◆ What this task involves
From the records that follow, return exactly the lines beginning at the one that contains "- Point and" and ending at the one that contains "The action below", pictures left out.

Data extracted from a collection:
-------
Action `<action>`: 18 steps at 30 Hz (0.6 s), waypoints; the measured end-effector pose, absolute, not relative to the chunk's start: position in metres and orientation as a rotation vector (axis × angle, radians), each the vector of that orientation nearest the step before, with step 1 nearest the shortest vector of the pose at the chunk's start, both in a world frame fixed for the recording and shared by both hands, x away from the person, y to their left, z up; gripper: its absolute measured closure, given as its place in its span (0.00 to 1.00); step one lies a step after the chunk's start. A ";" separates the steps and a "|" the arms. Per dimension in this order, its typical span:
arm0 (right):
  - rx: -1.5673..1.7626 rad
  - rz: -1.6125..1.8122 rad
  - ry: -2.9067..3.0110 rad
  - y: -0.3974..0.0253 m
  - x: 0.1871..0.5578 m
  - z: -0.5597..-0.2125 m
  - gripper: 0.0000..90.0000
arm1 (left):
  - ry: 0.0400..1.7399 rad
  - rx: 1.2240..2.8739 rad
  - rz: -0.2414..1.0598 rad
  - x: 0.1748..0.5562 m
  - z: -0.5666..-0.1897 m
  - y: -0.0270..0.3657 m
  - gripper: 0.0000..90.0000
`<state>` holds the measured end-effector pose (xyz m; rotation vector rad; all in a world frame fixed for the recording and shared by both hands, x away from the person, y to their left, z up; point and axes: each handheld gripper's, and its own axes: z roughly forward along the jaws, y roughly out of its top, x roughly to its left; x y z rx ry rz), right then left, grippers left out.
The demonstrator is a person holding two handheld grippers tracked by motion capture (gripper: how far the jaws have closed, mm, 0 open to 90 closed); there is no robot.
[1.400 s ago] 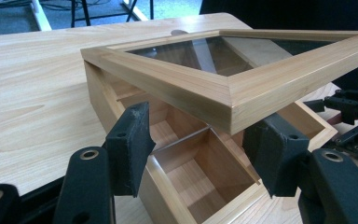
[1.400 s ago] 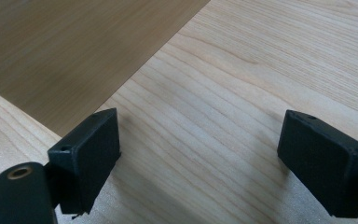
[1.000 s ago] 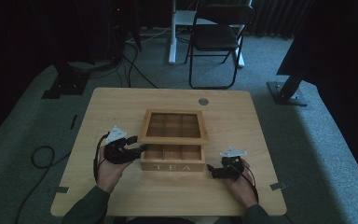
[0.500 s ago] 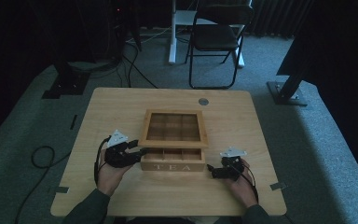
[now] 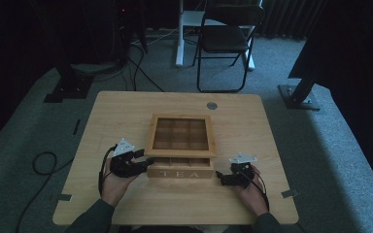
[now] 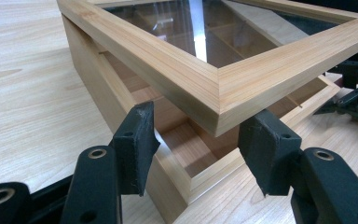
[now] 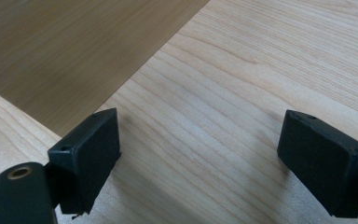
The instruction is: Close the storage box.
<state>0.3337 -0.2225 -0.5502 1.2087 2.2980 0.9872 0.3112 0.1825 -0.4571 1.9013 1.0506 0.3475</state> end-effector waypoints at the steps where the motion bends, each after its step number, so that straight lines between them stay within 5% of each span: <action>1: 1.208 0.987 2.298 -0.222 0.334 -0.550 0.14 | 1.051 1.905 0.347 0.311 -0.458 0.182 0.51; 18: 1.207 0.986 2.298 -0.223 0.334 -0.550 0.14 | 1.080 1.984 0.320 0.303 -0.478 0.180 0.49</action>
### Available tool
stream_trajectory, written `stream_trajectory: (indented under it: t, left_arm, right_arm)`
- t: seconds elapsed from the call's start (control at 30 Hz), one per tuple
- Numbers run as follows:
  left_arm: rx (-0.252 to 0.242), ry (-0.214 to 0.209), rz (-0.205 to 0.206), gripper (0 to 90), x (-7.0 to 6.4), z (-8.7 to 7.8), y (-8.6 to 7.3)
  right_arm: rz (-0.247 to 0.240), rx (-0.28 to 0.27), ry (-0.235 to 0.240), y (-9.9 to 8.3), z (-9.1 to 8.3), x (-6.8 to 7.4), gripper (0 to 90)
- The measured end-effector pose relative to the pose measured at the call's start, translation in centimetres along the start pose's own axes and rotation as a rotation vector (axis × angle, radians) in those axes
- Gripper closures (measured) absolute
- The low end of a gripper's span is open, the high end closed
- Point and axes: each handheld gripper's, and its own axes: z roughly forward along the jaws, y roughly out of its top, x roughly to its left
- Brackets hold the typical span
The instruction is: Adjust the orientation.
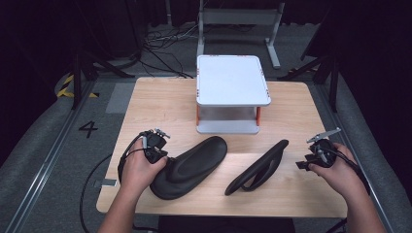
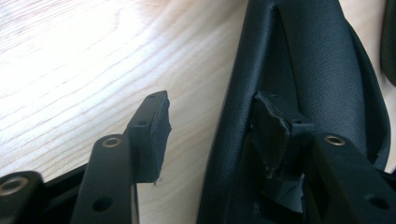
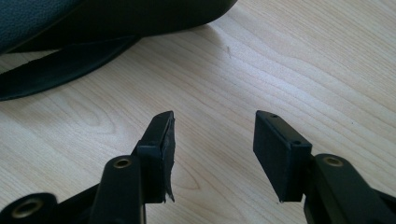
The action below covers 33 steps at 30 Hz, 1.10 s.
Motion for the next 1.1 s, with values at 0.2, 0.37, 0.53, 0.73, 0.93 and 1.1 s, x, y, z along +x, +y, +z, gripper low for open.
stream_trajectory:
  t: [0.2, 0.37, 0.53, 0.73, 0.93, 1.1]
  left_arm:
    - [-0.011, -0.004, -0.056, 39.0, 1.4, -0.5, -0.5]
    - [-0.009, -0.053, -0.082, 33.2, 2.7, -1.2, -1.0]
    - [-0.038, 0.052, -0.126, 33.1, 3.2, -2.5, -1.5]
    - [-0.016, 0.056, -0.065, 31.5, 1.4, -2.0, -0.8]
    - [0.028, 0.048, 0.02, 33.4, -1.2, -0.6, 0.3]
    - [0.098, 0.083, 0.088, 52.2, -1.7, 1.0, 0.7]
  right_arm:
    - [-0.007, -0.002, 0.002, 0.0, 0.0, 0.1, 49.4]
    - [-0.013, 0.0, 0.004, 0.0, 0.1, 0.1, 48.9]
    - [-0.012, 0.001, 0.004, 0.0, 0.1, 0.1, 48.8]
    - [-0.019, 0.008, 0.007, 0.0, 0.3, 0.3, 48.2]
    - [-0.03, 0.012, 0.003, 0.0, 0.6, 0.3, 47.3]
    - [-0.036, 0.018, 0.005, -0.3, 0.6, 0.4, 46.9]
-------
◆ Output for this exercise
- Point and axes: each handheld gripper's, and its own axes: z roughly forward along the jaws, y roughly out of its top, x roughly to its left
- Brackets hold the typical span
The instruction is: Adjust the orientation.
The action below covers 33 steps at 30 Hz, 1.10 s.

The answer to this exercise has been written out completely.